▶ [WHAT IS BEING ASKED] Scan each line of the records for the word "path" and extract the ones that have it.

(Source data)
BEGIN

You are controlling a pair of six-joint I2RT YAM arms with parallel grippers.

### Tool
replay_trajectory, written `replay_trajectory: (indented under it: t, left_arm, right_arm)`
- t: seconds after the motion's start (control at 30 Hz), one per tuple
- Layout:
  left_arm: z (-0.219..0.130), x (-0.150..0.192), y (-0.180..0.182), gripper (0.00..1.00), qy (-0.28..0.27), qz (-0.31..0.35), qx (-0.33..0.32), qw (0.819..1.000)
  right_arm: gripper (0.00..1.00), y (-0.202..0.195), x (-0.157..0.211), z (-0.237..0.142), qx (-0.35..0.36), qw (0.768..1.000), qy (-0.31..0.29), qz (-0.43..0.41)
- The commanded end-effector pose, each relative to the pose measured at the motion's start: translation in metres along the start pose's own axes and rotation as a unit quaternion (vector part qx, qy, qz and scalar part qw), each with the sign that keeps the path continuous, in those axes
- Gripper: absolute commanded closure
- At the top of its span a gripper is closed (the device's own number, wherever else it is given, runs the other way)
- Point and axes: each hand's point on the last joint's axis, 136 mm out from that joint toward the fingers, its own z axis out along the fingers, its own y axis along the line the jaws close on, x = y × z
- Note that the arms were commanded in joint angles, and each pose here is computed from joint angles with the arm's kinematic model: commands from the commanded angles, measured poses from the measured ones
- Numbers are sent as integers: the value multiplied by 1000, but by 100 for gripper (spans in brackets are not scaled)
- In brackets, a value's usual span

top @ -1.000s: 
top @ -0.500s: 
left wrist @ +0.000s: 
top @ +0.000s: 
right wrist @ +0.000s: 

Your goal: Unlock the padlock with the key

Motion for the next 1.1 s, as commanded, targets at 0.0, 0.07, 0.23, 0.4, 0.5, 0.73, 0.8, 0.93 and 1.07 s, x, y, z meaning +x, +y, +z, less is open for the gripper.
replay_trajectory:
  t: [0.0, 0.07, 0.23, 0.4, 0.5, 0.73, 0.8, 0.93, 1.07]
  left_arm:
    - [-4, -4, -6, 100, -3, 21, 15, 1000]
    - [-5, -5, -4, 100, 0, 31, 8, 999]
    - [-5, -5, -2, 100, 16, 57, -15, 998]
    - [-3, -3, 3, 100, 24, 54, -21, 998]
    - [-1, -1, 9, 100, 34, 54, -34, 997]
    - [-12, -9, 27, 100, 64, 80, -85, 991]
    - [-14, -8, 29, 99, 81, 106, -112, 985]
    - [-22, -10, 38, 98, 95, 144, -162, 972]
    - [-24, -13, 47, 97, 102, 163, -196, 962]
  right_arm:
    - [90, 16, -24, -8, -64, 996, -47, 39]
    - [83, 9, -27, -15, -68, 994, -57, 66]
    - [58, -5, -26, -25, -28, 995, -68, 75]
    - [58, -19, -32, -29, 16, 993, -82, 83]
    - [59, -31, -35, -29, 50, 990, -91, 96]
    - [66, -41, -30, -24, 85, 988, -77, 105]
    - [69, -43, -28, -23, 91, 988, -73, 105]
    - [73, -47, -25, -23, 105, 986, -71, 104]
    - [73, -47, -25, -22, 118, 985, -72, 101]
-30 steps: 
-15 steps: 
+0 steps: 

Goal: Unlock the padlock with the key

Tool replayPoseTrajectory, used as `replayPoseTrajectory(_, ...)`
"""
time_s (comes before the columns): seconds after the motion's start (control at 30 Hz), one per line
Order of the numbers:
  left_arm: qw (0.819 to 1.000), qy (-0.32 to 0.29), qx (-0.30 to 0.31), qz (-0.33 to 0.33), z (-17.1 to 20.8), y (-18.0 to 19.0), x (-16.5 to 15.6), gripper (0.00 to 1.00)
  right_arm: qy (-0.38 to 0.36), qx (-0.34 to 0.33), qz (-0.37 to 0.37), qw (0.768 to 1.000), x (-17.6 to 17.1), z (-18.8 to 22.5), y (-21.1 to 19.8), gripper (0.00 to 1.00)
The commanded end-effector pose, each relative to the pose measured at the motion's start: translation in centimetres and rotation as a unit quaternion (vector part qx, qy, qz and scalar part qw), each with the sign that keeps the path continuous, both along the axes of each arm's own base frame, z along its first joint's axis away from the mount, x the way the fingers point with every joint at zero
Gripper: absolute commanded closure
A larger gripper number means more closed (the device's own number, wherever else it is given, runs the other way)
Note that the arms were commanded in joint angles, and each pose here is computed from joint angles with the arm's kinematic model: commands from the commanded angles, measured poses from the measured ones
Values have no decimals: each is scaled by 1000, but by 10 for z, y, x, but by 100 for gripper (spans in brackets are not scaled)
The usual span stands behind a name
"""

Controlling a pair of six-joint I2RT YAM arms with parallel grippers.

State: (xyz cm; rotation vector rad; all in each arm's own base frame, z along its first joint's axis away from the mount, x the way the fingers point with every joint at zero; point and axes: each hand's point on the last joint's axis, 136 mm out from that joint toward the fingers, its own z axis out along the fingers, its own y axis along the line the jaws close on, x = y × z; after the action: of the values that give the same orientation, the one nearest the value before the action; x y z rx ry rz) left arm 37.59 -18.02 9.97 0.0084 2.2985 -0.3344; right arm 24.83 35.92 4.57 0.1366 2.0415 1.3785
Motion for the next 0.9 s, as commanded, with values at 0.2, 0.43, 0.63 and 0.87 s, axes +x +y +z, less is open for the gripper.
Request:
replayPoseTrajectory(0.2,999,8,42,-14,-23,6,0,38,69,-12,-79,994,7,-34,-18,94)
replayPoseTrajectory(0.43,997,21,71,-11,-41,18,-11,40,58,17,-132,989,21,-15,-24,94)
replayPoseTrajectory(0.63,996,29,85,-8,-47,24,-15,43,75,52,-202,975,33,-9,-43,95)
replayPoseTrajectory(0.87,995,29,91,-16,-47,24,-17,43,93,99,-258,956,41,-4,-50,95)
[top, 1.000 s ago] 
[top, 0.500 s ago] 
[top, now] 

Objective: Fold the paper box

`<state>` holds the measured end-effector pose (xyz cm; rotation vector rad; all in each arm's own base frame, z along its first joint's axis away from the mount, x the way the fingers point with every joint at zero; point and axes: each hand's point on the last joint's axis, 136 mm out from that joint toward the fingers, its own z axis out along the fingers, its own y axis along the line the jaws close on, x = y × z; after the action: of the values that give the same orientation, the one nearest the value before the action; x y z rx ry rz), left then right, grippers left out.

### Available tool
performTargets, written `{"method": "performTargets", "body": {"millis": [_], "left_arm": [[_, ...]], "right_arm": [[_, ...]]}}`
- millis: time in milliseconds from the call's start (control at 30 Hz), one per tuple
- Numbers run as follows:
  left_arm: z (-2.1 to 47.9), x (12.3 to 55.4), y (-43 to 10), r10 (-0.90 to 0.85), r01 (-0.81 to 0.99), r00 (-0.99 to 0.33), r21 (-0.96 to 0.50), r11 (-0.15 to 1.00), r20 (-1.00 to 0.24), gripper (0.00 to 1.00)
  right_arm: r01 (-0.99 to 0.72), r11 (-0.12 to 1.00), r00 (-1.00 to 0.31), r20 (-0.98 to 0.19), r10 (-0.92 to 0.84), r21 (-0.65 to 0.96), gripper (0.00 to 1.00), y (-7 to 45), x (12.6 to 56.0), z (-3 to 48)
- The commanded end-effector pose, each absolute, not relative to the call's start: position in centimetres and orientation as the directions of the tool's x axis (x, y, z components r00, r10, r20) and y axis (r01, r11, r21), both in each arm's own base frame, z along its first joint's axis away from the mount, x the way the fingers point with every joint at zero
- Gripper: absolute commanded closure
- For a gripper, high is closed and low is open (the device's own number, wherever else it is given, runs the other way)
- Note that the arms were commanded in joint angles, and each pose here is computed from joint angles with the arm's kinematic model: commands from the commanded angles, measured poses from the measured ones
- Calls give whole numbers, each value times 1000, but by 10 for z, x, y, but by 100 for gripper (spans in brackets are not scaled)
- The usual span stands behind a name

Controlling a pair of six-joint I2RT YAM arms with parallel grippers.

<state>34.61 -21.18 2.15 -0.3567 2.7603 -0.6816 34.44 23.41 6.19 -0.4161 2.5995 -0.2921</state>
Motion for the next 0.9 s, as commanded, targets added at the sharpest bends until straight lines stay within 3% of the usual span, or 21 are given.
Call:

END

▶ [FINISHED TASK]
- The commanded end-effector pose, each relative to the pose measured at the motion's start: translation in metres along the start pose's own axes and rotation as a unit quaternion (vector part qx, qy, qz and scalar part qw), each with the sign that keeps the path continuous, in those axes
The commanded end-effector pose, each relative to the pose measured at the motion's start: translation in centimetres and rotation as a unit quaternion (vector part qx, qy, qz and scalar part qw), each with the sign that keeps the path continuous, both along the axes of each arm's own base frame, z along its first joint's axis away from the mount, x the way the fingers point with every joint at zero

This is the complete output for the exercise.